Data excerpts:
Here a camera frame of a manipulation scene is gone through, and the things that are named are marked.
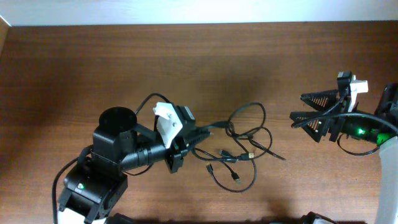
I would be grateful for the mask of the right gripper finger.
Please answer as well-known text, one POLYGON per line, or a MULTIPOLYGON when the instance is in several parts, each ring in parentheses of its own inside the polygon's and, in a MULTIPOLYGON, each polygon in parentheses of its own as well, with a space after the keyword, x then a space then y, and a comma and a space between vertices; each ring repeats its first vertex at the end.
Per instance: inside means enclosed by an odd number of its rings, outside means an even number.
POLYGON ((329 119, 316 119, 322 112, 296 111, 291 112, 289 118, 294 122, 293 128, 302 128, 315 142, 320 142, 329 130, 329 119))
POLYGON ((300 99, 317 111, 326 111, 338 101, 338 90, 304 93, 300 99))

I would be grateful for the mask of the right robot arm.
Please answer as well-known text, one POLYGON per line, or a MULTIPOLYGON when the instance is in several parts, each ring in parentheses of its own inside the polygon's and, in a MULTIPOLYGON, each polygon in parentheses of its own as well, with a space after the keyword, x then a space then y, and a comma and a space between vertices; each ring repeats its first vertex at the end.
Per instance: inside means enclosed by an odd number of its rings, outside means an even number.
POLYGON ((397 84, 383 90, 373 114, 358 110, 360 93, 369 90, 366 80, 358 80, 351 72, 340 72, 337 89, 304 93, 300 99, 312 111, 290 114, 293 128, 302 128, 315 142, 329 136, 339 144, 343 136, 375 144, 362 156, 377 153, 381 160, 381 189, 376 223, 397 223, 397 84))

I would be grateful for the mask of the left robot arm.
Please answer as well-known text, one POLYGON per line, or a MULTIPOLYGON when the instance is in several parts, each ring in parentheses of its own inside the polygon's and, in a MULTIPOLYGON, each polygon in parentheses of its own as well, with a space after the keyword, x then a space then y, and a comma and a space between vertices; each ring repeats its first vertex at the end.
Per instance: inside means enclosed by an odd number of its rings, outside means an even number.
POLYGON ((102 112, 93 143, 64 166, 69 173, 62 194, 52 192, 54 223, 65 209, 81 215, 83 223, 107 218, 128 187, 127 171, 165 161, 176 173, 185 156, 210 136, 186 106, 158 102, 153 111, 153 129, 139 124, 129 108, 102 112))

...

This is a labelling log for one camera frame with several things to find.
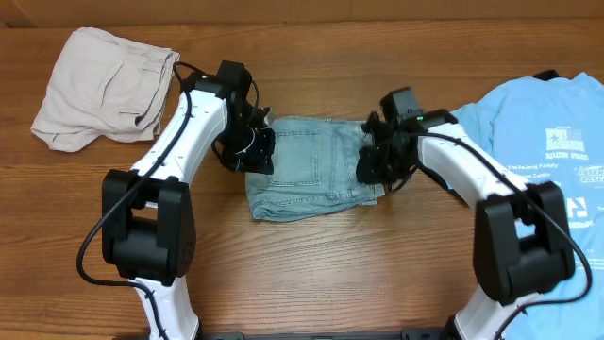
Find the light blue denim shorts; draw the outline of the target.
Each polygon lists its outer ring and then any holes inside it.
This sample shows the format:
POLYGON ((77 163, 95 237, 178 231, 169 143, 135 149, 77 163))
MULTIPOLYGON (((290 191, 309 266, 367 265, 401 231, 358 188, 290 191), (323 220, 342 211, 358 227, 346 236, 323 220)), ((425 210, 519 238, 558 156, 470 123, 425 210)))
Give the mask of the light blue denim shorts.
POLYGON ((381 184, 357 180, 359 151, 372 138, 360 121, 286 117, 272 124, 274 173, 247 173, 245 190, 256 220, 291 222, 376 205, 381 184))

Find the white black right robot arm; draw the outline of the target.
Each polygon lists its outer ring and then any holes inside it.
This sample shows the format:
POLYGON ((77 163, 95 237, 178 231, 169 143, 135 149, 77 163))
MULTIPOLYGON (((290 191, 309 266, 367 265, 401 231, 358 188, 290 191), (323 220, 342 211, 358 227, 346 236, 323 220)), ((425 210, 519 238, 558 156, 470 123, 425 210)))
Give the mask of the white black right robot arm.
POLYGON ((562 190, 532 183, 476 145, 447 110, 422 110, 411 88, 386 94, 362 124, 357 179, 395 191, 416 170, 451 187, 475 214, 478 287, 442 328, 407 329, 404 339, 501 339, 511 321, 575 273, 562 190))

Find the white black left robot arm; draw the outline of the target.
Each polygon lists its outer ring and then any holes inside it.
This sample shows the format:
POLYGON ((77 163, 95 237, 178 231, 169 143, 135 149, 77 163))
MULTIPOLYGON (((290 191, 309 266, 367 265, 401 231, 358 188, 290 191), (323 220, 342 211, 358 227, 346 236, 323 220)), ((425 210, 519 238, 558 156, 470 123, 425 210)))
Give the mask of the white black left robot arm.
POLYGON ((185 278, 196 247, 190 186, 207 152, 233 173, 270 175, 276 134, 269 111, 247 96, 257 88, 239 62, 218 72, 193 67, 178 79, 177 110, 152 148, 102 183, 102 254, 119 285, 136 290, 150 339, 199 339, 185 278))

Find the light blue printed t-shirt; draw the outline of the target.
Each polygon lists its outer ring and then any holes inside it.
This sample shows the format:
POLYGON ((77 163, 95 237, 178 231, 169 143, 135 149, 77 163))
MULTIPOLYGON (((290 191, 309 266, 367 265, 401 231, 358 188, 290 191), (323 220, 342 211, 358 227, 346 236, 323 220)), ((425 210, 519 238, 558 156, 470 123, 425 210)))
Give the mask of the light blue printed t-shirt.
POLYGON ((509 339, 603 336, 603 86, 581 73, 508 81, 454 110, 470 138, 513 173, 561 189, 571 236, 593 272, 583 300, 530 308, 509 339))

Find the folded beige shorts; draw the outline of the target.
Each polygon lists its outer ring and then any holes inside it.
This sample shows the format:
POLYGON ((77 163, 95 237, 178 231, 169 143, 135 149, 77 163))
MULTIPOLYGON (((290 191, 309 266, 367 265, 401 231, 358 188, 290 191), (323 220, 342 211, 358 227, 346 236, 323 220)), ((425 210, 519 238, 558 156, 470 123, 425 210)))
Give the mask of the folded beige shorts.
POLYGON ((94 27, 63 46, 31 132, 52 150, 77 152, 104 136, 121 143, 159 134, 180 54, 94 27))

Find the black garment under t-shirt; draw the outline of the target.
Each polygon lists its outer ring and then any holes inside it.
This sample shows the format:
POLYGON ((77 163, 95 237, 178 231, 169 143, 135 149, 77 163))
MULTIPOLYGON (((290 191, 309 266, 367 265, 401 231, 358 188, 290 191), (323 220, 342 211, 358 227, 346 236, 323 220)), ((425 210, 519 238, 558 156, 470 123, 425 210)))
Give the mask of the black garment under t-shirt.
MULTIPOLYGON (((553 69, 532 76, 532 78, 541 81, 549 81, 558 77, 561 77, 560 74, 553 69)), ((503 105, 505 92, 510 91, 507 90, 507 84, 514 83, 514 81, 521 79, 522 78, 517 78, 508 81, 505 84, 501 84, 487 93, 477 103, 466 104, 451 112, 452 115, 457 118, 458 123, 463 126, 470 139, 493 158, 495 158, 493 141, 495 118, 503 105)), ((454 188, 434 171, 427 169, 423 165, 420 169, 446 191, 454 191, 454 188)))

[EXERCISE BRIEF]
Among the entries, find each line that includes the string "things" and copy it.

[RESPONSE TO THE EXERCISE]
Here a camera frame of a manipulation scene is gone through, and the things that are named are marked.
This is a labelling log for one camera frame with several things to find.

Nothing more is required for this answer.